Some African laughs...

This weekend Tim and I had our first opporunity to throw a few back with some of our local peers when our lovely coworker and friend Khethiwe (aka KT or Katie) invited us over to chill at her place with some friends and have some beers.  It was super fun and everybody was incredibly welcoming and totally stoked on telling us about all the things we had to see and do while in South Africa, which was really cool of them.  Once we got past all those formalities, we all started sharing stories and telling jokes, and I must say they had some pretty good ones.  Warning: you have to have some sense, though minimal, of the ongoings of African politics for these to make sense.  Also, not 100% appropriate.

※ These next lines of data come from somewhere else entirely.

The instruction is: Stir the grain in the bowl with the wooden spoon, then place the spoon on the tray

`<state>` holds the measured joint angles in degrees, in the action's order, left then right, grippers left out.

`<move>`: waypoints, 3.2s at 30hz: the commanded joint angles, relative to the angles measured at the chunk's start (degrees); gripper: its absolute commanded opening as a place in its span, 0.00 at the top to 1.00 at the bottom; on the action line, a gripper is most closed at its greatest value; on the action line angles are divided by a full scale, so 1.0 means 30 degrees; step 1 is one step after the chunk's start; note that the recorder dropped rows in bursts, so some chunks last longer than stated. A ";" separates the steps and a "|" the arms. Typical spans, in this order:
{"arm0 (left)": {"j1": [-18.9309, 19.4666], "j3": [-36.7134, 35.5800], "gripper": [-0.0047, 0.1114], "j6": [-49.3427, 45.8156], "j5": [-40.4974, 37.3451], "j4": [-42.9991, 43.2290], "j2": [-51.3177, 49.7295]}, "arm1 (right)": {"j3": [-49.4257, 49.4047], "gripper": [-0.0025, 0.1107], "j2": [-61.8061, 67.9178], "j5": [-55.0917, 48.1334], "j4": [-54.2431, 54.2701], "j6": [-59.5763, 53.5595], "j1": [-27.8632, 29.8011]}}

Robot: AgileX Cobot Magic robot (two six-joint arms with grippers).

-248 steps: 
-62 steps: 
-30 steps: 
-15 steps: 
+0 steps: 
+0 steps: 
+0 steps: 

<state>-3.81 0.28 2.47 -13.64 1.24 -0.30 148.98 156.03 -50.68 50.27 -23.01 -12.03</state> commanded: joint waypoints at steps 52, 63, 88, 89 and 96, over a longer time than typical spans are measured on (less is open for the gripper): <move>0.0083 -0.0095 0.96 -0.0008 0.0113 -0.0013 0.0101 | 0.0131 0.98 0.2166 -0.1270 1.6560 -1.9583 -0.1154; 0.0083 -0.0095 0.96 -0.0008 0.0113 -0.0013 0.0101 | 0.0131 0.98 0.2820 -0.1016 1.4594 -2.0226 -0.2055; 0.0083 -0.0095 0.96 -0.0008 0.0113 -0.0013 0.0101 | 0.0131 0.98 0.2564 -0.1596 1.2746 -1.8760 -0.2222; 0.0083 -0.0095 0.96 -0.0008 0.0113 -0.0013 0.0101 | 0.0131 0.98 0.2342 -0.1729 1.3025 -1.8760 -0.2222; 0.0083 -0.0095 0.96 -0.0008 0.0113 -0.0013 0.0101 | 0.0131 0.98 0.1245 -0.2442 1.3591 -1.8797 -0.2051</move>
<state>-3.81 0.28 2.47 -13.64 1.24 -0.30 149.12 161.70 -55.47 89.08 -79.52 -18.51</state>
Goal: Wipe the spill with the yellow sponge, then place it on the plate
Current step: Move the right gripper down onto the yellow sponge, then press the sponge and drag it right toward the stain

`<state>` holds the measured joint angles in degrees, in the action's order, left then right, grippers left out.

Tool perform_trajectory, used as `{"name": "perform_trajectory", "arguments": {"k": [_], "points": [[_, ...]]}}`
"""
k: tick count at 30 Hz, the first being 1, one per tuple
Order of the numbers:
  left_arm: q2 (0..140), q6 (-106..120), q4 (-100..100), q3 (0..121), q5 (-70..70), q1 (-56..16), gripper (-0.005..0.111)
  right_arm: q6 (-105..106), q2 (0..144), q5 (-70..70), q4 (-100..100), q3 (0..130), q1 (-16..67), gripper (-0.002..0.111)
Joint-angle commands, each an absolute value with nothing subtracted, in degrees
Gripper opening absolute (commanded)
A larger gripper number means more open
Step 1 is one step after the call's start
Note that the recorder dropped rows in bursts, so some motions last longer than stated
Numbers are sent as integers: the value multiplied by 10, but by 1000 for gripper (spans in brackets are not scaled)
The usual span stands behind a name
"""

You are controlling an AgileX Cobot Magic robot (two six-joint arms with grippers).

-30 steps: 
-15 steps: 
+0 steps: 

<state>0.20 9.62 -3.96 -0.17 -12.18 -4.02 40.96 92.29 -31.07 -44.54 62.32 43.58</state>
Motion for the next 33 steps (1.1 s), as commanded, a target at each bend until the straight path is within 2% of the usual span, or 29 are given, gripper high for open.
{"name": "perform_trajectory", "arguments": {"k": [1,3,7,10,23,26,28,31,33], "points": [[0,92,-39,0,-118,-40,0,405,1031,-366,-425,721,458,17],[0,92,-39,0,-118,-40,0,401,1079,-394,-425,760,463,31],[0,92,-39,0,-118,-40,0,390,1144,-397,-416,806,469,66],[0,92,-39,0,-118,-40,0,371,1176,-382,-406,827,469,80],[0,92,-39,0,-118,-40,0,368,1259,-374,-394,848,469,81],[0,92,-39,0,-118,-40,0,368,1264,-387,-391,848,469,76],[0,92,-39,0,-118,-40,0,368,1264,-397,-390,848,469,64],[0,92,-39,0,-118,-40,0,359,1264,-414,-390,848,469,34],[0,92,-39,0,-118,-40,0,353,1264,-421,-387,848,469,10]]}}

So, a guy walks into a whorehouse and sits down at the bar.  The bouncer watches him start chatting up one of the whores, buys her a drink, the whole nine yards, and then he whispers something in her ear, to which she responds with a slap in the face and says, "That's bloody revolting!" (sorry, have to use their awesome vocabulary to achieve the effect), and walks away.  The bouncer then witnesses basically the same sequence with another prostitute, again with him whispering something in her ear, causing her to slap this guy, and walk off shouting "You're bloody disgusting!".  So, now, the oldest whore in the place, who has been around the block a more than a few times, and done everyone and everything, has noticed these proceedings.  She decides to go up to this guy and give it a whirl, because if there is anybody that is going to be willing to do something that is apparently so vile it was her.  The bouncer watches as she approaches the man, and they go through all the formalities, chatting, he buys her a drink, and then he leans in and whispers something in her ear and she pulls back in horror, slaps him, and says "You got to be bloody ridiculous!".  Now the bouncer is curious.  What could of this guy had said/asked for that even THIS whore found insulting?  So, he goes up to her and asks her what had this man said?!, to which she replies, "Can you believe it?! He wanted to pay in Zim dollars!"

Get it?!

So Mugabe dies, twenty years from now of course because you know that bloody bastard is gonna live forever (again gotta keep their tone for full effect :) ).  So he arrives at the pearly gaits where St. Peter is waiting for him. 

Mugabe: "I'm here to check in."
St. Peter: "Ah, yes, what's the name?"
Mugabe: "Robert Mugabe"
St. Peter: "Ah, yes, of course" He flips through his book, and finds Mugabe's name. Looks up. "As I thought.  Just take the elevator right over there.  It will take you down.  Don't worry, it only goes to one place."  Flashes him a quick smile and then turns to the next person in line.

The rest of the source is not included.